Last Updated on Thursday, 1 September, 2022 at 11:52 am by Andre Camilleri
Clint Flores is an economist
Rudimentary lectures of economic theory introduce pupils to autocratic economic models compared to the capitalist system. Those fortunate enough would later learn about Friedrich Von Hayek and John Maynard Keynes, with the former arguing that any intervention by the state would stifle the market economy with the latter counterarguing that market failures must be corrected through an interventionist approach. Von Hayek supported the notion of libertarianism and linked government intervention to serfdom. Later, Milton Friedman built on Hayek’s economic theory and connected freedom to capitalism. Whether an economist supports the Keynesian or Hayekian economic theory, it is a matter of choice akin to religious beliefs. Certainly, I pertain to Keynes’ school of economic thought and strongly reject the relationship between government intervention and serfdom.
In recent years, Malta adopted a neo-liberal economic model when it came to the private sector, embracing the capitalist system and the holders of capital. Whether this approach was sensible to induce private sector confidence to in turn create jobs, it is a matter of public opinion. However, statistics show that Malta experienced an economic boom in the years preceding the pandemic. Consequently, the country needed additional labour supply to sustain economic growth, which was mainly fuelled by local consumption, construction and FDI. As a result, thousands of workers were imported from third countries. Government competed for some of the imported workers, who were assigned to the state’s elderly care homes, as well as hospitals and other medical care related activities. Undoubtedly, the state is present to provide for merit goods and services inter alia free hospital care and education, otherwise the Gini Coefficient would be skewed towards high inequality of income.

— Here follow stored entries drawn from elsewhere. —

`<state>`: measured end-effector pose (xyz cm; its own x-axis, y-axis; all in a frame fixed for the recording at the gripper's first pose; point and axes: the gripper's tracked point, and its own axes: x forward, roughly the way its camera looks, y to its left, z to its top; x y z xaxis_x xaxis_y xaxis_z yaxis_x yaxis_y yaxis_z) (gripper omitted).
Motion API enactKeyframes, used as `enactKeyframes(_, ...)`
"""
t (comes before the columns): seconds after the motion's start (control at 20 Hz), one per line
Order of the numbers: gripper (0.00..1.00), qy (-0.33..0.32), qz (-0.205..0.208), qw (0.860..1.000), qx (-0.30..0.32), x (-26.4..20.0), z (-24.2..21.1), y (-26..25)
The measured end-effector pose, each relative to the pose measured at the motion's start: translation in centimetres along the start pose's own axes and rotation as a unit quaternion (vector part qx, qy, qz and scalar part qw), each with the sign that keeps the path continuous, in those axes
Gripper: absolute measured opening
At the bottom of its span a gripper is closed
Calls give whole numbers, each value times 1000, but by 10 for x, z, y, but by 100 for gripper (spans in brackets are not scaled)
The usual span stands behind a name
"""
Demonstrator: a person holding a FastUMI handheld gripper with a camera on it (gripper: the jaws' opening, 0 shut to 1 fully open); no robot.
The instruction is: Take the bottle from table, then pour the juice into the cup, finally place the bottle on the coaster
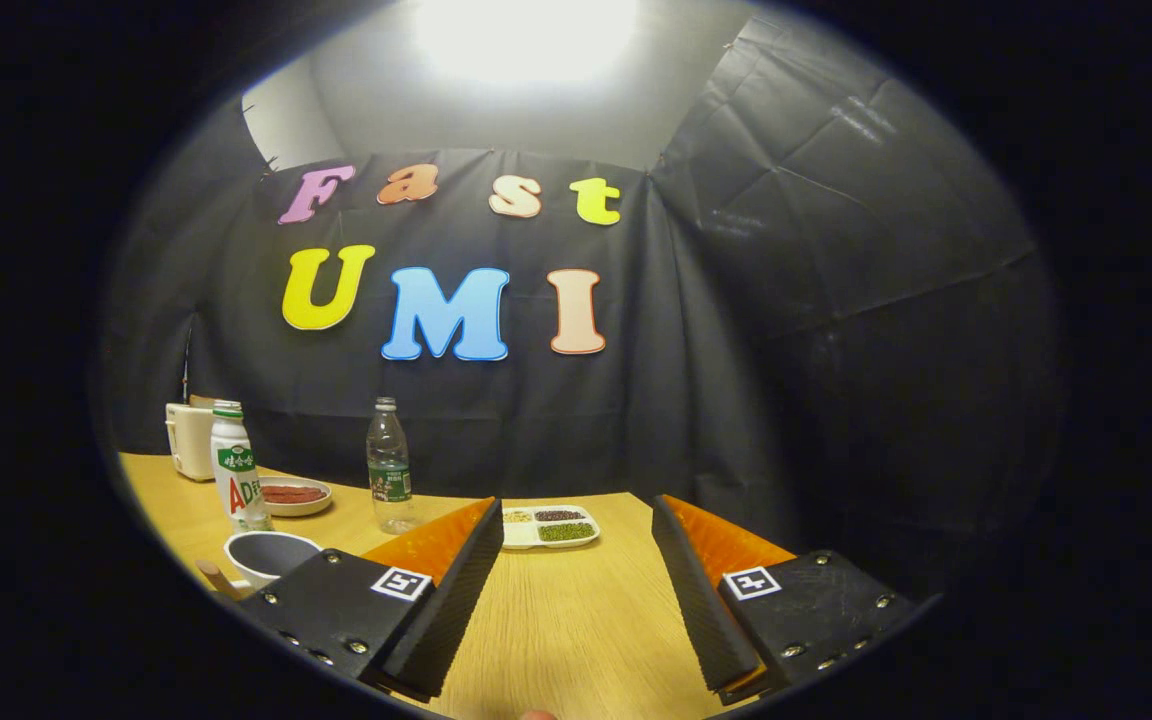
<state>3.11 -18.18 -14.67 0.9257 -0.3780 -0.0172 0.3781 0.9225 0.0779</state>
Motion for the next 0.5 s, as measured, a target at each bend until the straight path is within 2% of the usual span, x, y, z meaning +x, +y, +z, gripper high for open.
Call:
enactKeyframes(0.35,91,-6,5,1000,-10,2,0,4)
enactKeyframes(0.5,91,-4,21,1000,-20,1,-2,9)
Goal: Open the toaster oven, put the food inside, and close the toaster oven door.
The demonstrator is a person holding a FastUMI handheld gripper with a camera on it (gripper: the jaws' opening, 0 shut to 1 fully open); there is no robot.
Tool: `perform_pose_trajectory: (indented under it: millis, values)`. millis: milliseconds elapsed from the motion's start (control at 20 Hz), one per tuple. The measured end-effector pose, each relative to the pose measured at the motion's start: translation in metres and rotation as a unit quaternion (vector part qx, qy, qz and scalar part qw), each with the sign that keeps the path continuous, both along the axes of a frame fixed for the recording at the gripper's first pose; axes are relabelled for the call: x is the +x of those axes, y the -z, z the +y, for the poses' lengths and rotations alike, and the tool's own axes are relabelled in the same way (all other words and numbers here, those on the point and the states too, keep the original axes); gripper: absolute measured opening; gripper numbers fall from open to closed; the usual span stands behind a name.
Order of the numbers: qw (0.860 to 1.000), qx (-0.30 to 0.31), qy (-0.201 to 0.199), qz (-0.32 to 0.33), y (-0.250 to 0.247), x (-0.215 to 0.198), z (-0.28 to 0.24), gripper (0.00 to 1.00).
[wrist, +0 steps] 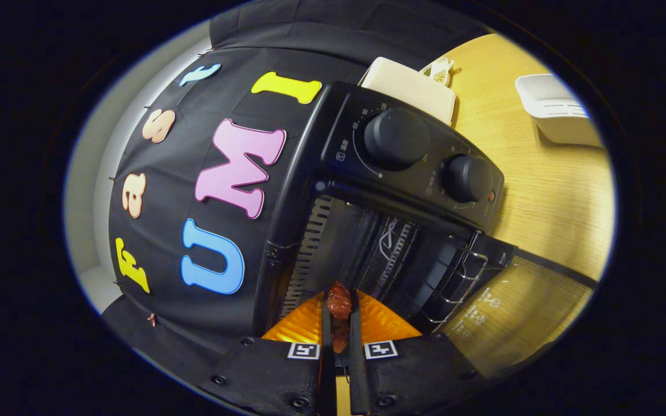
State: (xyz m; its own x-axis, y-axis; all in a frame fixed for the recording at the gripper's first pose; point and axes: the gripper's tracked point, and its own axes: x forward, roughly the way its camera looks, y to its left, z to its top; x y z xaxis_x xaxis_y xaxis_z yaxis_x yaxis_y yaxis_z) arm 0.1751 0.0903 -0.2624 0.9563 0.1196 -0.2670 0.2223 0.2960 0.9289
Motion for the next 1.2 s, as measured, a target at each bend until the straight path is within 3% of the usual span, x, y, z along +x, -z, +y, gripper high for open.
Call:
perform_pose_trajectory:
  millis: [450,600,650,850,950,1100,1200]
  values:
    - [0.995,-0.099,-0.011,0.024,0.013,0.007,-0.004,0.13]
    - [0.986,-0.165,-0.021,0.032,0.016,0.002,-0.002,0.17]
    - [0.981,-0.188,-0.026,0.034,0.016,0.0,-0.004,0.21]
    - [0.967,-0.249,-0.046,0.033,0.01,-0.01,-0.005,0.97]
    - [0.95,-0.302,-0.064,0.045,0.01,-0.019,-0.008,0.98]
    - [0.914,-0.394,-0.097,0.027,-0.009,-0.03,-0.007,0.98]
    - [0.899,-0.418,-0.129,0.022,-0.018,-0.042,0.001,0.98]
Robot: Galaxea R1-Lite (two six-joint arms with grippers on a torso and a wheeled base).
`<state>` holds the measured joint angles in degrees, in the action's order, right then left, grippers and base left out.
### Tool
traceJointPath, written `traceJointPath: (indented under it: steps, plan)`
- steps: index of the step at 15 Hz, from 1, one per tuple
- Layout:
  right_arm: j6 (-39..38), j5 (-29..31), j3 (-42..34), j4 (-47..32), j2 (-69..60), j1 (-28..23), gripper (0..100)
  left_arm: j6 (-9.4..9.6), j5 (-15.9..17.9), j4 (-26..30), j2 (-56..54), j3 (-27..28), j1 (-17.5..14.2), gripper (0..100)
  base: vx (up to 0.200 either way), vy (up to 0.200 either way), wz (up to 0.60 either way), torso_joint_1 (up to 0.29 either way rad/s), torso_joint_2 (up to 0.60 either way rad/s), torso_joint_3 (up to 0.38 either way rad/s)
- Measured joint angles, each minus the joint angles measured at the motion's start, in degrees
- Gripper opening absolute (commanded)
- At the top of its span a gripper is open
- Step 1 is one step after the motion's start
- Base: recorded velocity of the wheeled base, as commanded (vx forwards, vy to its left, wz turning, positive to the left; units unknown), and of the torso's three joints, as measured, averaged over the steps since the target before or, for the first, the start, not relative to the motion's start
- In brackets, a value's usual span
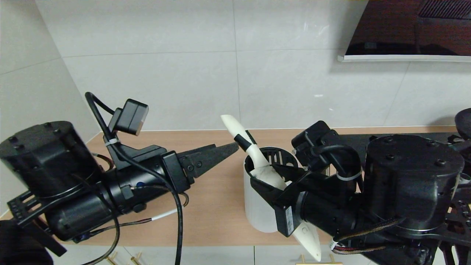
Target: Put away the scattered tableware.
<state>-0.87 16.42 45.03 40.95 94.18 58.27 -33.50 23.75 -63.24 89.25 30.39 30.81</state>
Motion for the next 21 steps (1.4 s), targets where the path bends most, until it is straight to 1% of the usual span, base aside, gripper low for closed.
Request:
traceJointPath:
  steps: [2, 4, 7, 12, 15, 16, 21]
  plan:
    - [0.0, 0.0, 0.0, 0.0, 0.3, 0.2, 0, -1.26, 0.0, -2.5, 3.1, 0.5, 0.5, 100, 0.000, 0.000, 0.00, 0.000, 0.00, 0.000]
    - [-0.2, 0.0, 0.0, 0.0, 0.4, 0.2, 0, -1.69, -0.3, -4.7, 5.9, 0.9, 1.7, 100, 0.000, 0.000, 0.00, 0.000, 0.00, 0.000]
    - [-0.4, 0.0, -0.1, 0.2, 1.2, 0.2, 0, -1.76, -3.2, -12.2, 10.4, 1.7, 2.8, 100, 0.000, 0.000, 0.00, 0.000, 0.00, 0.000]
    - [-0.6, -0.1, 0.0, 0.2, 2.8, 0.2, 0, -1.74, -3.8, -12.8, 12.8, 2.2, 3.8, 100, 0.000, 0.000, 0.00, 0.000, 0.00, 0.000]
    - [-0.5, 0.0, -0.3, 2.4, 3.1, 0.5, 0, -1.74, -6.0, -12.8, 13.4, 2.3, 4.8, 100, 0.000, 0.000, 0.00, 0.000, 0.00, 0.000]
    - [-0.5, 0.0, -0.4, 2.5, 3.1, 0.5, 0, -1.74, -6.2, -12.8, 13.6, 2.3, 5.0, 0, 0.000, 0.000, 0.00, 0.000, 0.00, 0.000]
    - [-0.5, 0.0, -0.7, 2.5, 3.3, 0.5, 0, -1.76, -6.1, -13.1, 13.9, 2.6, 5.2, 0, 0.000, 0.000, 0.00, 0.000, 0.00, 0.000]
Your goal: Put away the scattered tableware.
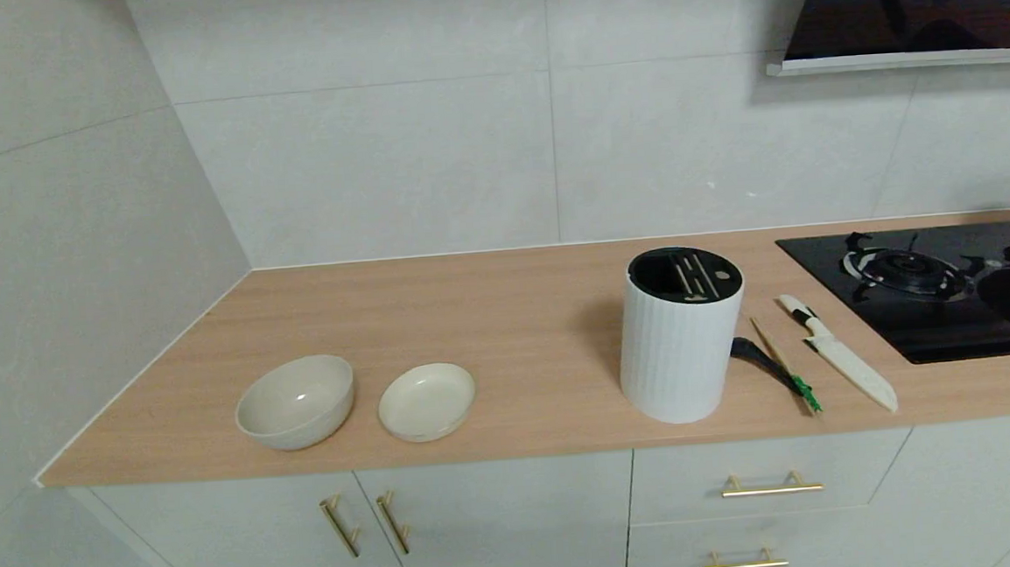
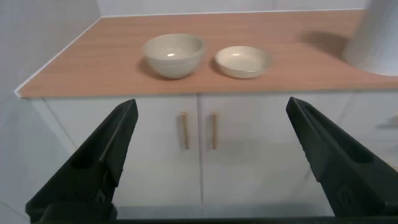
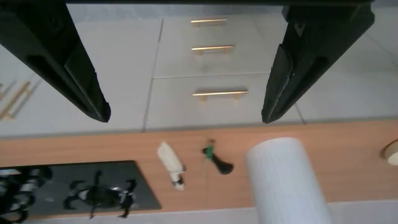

Furthermore, different economic operators in the construction and retail industries experienced undue problems to attract workers and this could be related to several factors including the wages paid. Equally, requests at Identity Malta by different economic operators, to process documents for third country nationals, grew exponentially. The increase in economic expansion, as well as the associated surge in the population growth, created ancillary pressures to our limited territory, especially on the country’s infrastructure and in the housing rental market. This resulted in a spike in the residential rent prices, at times to uncontainable levels. Absurdly, some residential adverts were pricing rooms for rent at €400 per month. The causality of the increase in the price of the rent prices was and is still unclear. This led to a situation where the commercial rent prices moved in tandem with that of the residential rent prices and as a result the costs of private enterprises increased.
Eventually, the state intervened to correct what we economists call market failure and introduced a new regulation. The regulation required every property-owner to register the rental contract with the Housing Authority and to clearly list the number of tenants living in the building. The requirements came in time to curb abuses, as the unfettered rental market was fuelling price and other non-price related exploitations. Clearly, many of the third country nationals search for accommodation in the areas of Blata l-Bajda, Msida, Marsa and Ħamrun.
In fact, the town of Ħamrun is quite popular with third country nationals. The last time I visited the town, was on the occasion of the renowned St Gaetan annual gathering. After an absence of almost eight years, during that week I tried to spend most of the evenings with the local community. While I was wandering through St Joseph High Street, I noticed the spawning of a significant number of shops, pertaining mostly to foreigners hailing from the MENA and Horn of Africa regions. In part, it reminded me of a particular area close to Ixelles in Brussels.
On one of the evenings, at around midnight, I was walking down St Joseph Street towards Blata l-Bajda, and few of these essential stores were still open for the public. I entered one of them to purchase some fruit and to also test the person’s reaction behind the counter. The man, of African origins, spoke perfect Maltese and he gently asked me whether I am a foreigner. A colleague of his was beside him counting the cash of the day. It honestly reminded me of the essential shops that you find open late at night around the Grand Place in Brussels.
The opening of a store to cater for the essential needs of the Ħamrun community is fundamentally respectable. However, I was muttering to myself about the lack of labour supply in Malta. Lately, the Chamber of Commerce proposed the rapid process of Visa applications for the entry of third country nationals in Malta, because the commercial industry is experiencing a shortage in the supply of labour. What struck me most though, was the contrast between what the employers are demanding and the disproportionate growth in the number of essential stores on the ground. I was asking myself whether the country needs all these stores, as those behind the counter may perhaps be absorbed by the private industry in more productive employment.
The latest economic forecasts show that growth and low unemployment will be sustained in the coming years. However, if the shortage of labour supply is not addressed in the short- to medium-term economic growth can be stifled. Hence, I truly believe that we must utilise all those that are able and willing to work in Malta and perhaps upskill workers before supplying additional store licenses to third country nationals.
To conclude, neoliberalism is certainly occurring in the town of Ħamrun and the advocates of Hayek may wish to move within the area to possibly research about the night economy. However, I sincerely hope that the stores are indeed catering for the essential needs of the Ħamrun community and are not used to circumvent the residential rent law.